Stars: Sarah Paulson, Kiera Allen, Pat Healy, Onalee Ames

Director: Aneesh Chaganty

Rated: PG-13

Running Length: 90 minutes

TMMM Score: (7/10)

Review:  Back in 2013, Readers Digest made headlines for announcing their list of the 100 Most Trusted People in America and it included a number of celebrities and familiar names in the media.  Not surprisingly, Tom Hanks ranked as the most trusted man and I’d wager a bet he’d still hold the title if the list were refreshed again today.  I also would like to think Sarah Paulson would have made her way into the tally as well.  While not the blockbuster star that regularly nets the covers of magazines or headlines summer movies, Paulson has developed a massively consistent career over nearly thirty years in the business and that’s something to take serious note of, not to mention she’s someone that comes across as genuine, upfront, and who you can take at her word.  Another item to pay close attention to is that she’s rarely, if ever, turned in a bad performance and her knack for finding material that both suits and challenges her has proven her dexterity time and time again.

Paulson is one of the main reasons why Run, a conventional thriller at its core, becomes more than the sum of its parts.  Compact, tightly-wound, and from the director of 2018’s underrated Searching (Aneesh Chaganty), it wouldn’t feel out of place as one of those cookie-cutter original films you’d see dropped rather innocuously on a streaming service with the hope it will generate some buzz.  That’s the likely reason why Hulu snapped this up from Lionsgate after the studio decided to bypass a theatrical run when the ongoing pandemic put its original Mother’s Day release date into question.  It’s probably a small blessing, too, because it will find far more success as a guilty-pleasure watch.  Much like Paulson’s early 2020 Netflix series Ratched, this is compulsive watching at its most tart, lean, and digestible.

As the film opens, single-mother Diane Sherman (Paulson, 12 Years a Slave) has gone through a difficult labor that has left her newborn with a number of life-threatening medical concerns.  Flash forward eighteen years and Chloe (newcomer Kiera Allen) is a brilliant teen that has survived under the watchful care of her mother.  Home-schooled by Diane, the wheelchair-bound Chloe looks toward the future and plans for college, eagerly waiting for Diane to get the mail each day but ultimately disappointed when no acceptance letter arrives from the numerous applications she has submitted.  The relationship between mother and daughter is a close one, based on a shared understanding of Chloe’s various illnesses and familiarity with her daily needs.  While Chloe may long for a world outside of their isolated house off the beaten path and desire friends of her own because she has none, she’s torn between her own growing need for escapism and Diane’s devotion.

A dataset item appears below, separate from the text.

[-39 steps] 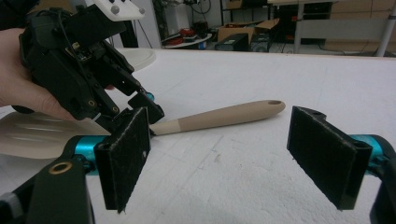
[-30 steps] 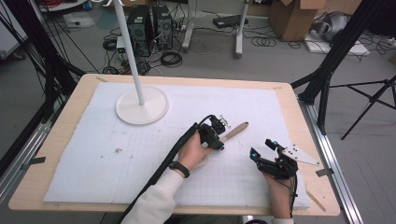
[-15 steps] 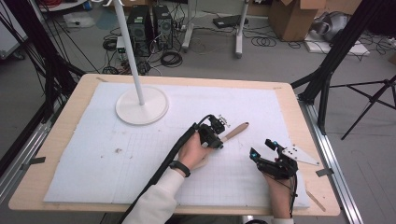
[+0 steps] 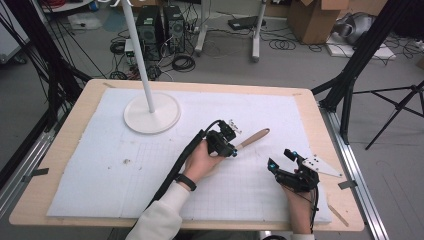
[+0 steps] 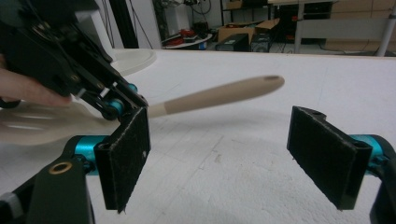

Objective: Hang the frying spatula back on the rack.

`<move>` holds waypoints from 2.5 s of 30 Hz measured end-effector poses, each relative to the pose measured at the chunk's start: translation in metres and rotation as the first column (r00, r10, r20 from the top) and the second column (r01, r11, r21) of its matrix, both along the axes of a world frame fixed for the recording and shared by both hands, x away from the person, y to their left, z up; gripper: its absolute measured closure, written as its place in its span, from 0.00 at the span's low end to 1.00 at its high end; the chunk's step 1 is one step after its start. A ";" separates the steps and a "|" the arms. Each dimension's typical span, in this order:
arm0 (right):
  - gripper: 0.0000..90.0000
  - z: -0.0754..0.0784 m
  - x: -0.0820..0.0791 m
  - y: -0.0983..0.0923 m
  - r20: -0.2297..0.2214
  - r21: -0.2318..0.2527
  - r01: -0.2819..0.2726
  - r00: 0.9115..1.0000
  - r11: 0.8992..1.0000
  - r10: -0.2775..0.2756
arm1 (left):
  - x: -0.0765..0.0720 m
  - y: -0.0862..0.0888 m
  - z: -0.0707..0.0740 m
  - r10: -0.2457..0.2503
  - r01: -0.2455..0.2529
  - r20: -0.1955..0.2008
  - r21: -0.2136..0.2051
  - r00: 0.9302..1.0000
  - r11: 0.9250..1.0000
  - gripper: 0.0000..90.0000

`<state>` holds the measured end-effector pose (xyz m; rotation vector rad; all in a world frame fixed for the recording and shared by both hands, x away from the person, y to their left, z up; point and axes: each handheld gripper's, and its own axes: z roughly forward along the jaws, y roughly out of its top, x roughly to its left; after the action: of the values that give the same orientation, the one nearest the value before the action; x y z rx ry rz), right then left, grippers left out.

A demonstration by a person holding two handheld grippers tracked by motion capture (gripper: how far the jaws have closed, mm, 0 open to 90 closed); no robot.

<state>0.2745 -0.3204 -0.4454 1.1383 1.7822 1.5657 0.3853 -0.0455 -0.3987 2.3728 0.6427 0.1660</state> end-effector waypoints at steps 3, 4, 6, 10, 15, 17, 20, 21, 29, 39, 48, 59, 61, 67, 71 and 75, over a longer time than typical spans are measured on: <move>0.23 0.000 0.000 0.000 0.003 -0.005 0.002 1.000 1.000 -0.001 | -0.005 0.013 0.011 -0.004 0.005 0.018 -0.045 1.000 0.999 0.86; 0.23 0.000 0.000 0.001 0.003 -0.005 0.003 1.000 1.000 -0.003 | -0.005 0.013 0.011 -0.004 0.005 0.018 -0.045 1.000 0.999 0.86; 0.23 0.000 0.000 0.001 0.004 -0.006 0.002 1.000 1.000 -0.002 | -0.008 0.022 0.018 -0.004 0.006 0.029 -0.081 1.000 0.997 0.86; 0.23 0.000 0.000 0.001 0.004 -0.008 0.000 1.000 1.000 0.000 | -0.016 0.042 0.031 0.011 -0.003 0.053 -0.152 0.999 0.988 0.86; 0.24 0.001 -0.002 0.002 0.005 -0.017 0.004 1.000 1.000 -0.004 | -0.030 0.078 0.047 0.025 -0.003 0.079 -0.277 0.997 0.961 0.86; 0.25 0.001 -0.002 0.002 0.007 -0.021 0.008 1.000 1.000 -0.007 | -0.032 0.085 0.049 0.028 -0.003 0.079 -0.299 0.996 0.954 0.86; 0.25 0.001 -0.002 0.003 0.010 -0.027 0.010 1.000 1.000 -0.010 | -0.039 0.103 0.055 0.046 -0.010 0.097 -0.340 0.994 0.940 0.86; 0.26 0.002 -0.002 0.004 0.019 -0.037 0.009 1.000 0.999 -0.009 | -0.045 0.118 0.058 0.060 -0.014 0.114 -0.369 0.992 0.929 0.86; 0.26 0.010 -0.004 0.015 0.033 -0.037 -0.008 0.999 0.999 0.009 | -0.062 0.157 0.060 0.109 -0.034 0.147 -0.440 0.983 0.897 0.86; 0.27 0.038 -0.006 0.054 0.090 0.005 -0.108 0.990 0.994 0.107 | -0.080 0.171 0.054 0.132 -0.024 0.201 -0.465 0.971 0.885 0.86; 0.29 0.070 -0.006 0.095 0.136 0.088 -0.216 0.970 0.973 0.203 | -0.088 0.172 0.054 0.130 0.008 0.243 -0.497 0.961 0.868 0.86; 0.40 0.100 0.004 0.152 0.126 0.125 -0.280 0.956 0.952 0.264 | -0.095 0.165 0.054 0.130 0.040 0.288 -0.518 0.949 0.855 0.86; 0.43 0.103 0.006 0.160 0.116 0.141 -0.281 0.957 0.949 0.266 | -0.096 0.163 0.053 0.134 0.044 0.296 -0.525 0.946 0.850 0.86; 0.49 0.108 0.016 0.174 0.065 0.224 -0.261 0.965 0.939 0.253 | -0.099 0.159 0.050 0.135 0.060 0.322 -0.530 0.937 0.846 0.86; 0.54 0.107 0.018 0.175 0.056 0.250 -0.257 0.966 0.933 0.251 | -0.100 0.156 0.049 0.138 0.068 0.339 -0.530 0.931 0.845 0.86; 0.63 0.108 0.018 0.178 0.051 0.265 -0.272 0.962 0.925 0.269 | -0.101 0.153 0.048 0.137 0.075 0.352 -0.525 0.926 0.848 0.86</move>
<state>0.2930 -0.1426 -0.3377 1.0271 1.8175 2.0266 0.2846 0.1071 -0.3503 1.7270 0.4628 0.3971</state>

A sizable shift happens and a crack in this perfect veneer begins to form when Chloe accidentally sees a pill bottle with Diane’s name on it that later is relabeled as hers, a finding her mother later unconvincingly refutes.  Catching her mother in a lie for the first time, Chloe starts to wonder what else is being kept from her the more she learns other small untruths Diane has been telling.  Though Diane attempts to provide a passable excuse for all of these discrepancies, the tie that has been bound between the two women makes it easier to expose the other in a deception so when Chloe exposes another huge betrayal, it opens a trap door of deceit that she (and we) couldn’t have ever anticipated.  Secluded from outside help and limited in mobility, Chloe must arrange a precarious puzzle to get past a firewall of a long-buried mystery if she wants to survive.

Had Run been a tad more prestige-y, I could see Diane being played by more of a headline-grabbing A-lister like Julia Roberts or Sandra Bullock and it working just fine.  Roberts especially would have had some fun playing a different kind of pseudo-villain (unlike the one she misguidedly played in Mirror Mirror) but both actresses have the necessary range to take on the layers the role requires.  It works so much better in Paulson’s carefully constructed façade because we’re constantly questioning almost up until the end just what is motivating Diane in her actions…or if she’s even doing what Chloe thinks in the first place.  Could the sheltered girl just be wrong about her mother, there’s definitely evidence to explain it all away. I won’t say either way but Paulson has truly perfected the art of playing with a duality that is often thrilling to watch.  She definitely has a dial, though, and isn’t afraid to go big and then go home – you’re never going to catch her not giving her all to even the smallest of supporting roles.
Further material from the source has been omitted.